Jatinangor, beritalima.com| – Sebuah seminar internasional bertema “Bandung di Usia 70: Membangun Dunia Kembali,” menggema di Institut Pemerintahan Dalam Negeri (IPDN), Jatinangor (Jawa Barat), bertepatan dengan hari Sumpah Pemuda pada 28 Oktober 2025.
Di kampus ini, berkumpul para cendekiawan dan pakar terkemuka dari Asia, Afrika, Eropa, dan Amerika, mengobarkan Semangat Bandung (dari Konferensi Asia Afrika pada 18-24 April 1955) sebagai landasan untuk menata kembali kerja sama global di tengah krisis geopolitik saat ini.
Sederat nama hadir dalam seminar dipimpin oleh Prof. Darwis Khudori (Université Le Havre Normandie, Prancis) dan diketuai bersama oleh Prof. Nurliah Nurdin (IPDN, Indonesia) serta Dr. Baskara Wardaya (Pusat Riset dan Advokasi Serikat Jesuit/PRAKSIS, Indonesia), antara lain para pemikir berpengaruh seperti Manoranjan Mohanty (India), Connie Rahakundini Bakrie (Indonesia/Rusia), Qing Shi (Tiongkok), Fulufhelo Netswera (Afrika Selatan), Beatriz Bissio (Brasil/Uruguay), Olga Volosyuk (Rusia), dan Bruno Drweski (Polandia/Prancis).
Prof. Connie Rahakundini Bakrie menekankan, warisan Bandung tetap vital dalam membentuk kembali tatanan dunia: “Visi Soekarno tentang Gerakan Non-Blok tetap kuat, sebuah semangat perubahan peradaban yang mendorong kita untuk membangun kesadaran kolektif di mana BRICS menjadi kekuatan dan ASEAN menjadi pemikiran.”
Prof. Mohanty dari India mendesak hubungan internasional yang berpusat pada rakyat, dengan menyatakan bahwa dunia harus “memperkuat PBB sebagai lembaga global yang demokratis dan mendukung BRICS serta inisiatif Selatan-Selatan.”
Dari perspektif Eurasia, Prof. Olga Volosyuk menarik garis sejarah langsung dari Konferensi Bandung ke aliansi BRICS, dengan mencatat moto kelompok tersebut, “Membangun Dunia yang Lebih Baik Bersama”, menggemakan impian Sukarno tentang keadilan dan kesetaraan antarbangsa.
Cendekiawan Amerika Latin Beatriz Bissio menggarisbawahi relevansi pesan anti-imperialis Bandung yang berkelanjutan, menyayangkan dampak Doktrin Monroe yang masih berlanjut di wilayahnya sambil mengadvokasi “bentuk internasionalisme baru yang berbasis pada rakyat, bukan negara.”
Mewakili Afrika, Prof.
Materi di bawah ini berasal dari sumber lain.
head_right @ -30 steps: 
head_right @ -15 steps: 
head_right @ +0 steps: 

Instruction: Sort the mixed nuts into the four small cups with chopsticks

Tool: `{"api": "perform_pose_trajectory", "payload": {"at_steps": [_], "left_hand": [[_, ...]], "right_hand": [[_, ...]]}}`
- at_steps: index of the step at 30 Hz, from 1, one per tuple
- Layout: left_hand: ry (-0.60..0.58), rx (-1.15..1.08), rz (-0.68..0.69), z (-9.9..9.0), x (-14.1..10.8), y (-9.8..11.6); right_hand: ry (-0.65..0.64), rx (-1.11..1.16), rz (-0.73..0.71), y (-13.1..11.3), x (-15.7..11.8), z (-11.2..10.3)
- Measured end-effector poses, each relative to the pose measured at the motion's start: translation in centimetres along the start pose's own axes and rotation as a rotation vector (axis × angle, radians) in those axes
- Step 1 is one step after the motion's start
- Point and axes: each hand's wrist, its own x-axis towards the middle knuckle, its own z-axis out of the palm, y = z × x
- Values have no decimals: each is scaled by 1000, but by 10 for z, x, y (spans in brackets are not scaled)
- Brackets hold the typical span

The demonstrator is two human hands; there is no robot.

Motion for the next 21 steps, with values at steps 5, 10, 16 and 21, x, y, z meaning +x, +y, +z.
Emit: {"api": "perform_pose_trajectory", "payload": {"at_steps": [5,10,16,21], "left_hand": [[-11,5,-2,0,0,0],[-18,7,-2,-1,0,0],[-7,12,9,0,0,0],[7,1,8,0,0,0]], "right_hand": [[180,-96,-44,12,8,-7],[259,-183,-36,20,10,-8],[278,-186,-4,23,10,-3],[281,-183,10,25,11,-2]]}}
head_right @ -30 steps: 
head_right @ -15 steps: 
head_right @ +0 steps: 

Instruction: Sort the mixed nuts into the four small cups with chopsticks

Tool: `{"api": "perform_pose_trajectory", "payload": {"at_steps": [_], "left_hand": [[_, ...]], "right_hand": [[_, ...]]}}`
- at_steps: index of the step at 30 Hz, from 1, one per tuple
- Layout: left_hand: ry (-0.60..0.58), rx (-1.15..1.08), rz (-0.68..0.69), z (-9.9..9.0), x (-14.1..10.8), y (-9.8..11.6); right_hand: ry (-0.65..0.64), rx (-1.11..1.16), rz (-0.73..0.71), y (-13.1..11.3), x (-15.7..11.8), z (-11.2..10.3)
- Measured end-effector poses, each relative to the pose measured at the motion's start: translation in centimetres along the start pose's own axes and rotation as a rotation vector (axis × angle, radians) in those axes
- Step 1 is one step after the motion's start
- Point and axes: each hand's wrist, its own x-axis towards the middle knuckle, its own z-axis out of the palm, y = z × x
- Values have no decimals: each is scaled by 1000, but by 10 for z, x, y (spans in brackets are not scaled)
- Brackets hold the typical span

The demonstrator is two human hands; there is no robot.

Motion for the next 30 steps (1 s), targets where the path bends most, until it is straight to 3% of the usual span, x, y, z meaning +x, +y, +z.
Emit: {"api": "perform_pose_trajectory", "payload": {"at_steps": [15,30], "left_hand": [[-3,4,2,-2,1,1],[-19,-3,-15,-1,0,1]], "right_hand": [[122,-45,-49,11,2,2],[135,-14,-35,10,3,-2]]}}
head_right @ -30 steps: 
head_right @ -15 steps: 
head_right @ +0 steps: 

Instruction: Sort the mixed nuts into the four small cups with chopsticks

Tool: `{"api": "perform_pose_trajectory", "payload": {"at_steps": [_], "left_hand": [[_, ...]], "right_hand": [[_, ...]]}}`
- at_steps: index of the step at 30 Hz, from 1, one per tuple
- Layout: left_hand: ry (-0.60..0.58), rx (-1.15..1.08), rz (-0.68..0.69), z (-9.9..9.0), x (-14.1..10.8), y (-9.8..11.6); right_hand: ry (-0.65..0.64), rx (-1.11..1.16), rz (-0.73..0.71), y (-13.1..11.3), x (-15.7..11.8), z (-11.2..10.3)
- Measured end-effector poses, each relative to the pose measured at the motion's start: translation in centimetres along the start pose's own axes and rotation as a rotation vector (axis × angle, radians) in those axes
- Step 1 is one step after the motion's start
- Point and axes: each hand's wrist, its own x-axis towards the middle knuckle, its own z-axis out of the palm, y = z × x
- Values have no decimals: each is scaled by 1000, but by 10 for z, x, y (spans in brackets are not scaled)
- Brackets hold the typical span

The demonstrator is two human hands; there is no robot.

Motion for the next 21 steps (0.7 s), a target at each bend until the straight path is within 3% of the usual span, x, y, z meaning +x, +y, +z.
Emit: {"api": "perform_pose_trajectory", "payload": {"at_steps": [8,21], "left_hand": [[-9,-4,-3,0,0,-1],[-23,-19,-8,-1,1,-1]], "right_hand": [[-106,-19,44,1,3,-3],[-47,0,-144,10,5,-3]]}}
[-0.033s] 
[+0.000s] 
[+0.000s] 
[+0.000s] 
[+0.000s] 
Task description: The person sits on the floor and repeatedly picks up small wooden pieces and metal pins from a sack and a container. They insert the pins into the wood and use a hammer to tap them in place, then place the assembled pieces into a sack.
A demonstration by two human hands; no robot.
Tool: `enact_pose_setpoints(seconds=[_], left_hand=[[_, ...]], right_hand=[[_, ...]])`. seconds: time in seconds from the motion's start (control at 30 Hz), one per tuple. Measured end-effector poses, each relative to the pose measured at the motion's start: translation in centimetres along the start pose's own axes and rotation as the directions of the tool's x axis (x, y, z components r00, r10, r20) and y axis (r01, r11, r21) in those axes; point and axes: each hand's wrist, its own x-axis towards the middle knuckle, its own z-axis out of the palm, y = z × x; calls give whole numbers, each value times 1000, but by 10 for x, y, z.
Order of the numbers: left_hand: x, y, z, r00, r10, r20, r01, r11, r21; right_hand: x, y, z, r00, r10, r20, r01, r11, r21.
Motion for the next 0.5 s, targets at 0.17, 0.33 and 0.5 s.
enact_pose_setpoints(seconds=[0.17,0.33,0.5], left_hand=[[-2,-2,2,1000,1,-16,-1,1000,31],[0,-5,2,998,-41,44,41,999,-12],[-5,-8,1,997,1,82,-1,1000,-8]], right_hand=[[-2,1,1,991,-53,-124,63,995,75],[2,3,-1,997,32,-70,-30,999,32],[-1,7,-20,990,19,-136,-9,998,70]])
Fulufhelo Netswera menyerukan urgensi mengubah kata-kata menjadi tindakan: “Kita, masyarakat di belahan bumi selatan, harus memastikan hari esok adalah dunia yang lebih baik daripada yang kita warisi dari para pendahulu kita di Bandung 1955,” ucapnya.
Sementara cendekiawan Tiongkok Qing Shi menyerukan “front persatuan untuk kerja sama Selatan-Selatan” dan mendesak dunia untuk “keluar dari kerangka pengetahuan kolonial dan membangun kembali.”
Dan, Prof. Khudori menegaskan kembali Semangat Bandung bukan sekadar kenangan sejarah, melainkan filosofi hidup untuk keadilan global. Acara ditutup dengan peluncuran buku simbolis, “Membangun Kembali Dunia dalam Perspektif Global,” memperkuat komitmen IPDN untuk memupuk kolaborasi intelektual dan inovasi kebijakan di seluruh belahan bumi selatan (global south).
Peringatan 70 tahun KAA ini terus berlanjut melakukan safari penyebarluasan nilai-nilai penting Semangat Bandung ke beberapa kota, seperti Surabaya, Blitar dan Yogyakarta. Bahkan saat di Blitar, Presiden RI ke-5 Megawati Soekarnoputri turut hadir untuk memberikan pesan penting tentang Semangat Bandung yang diprakarai sang ayah Presiden RI 1, Soekarno.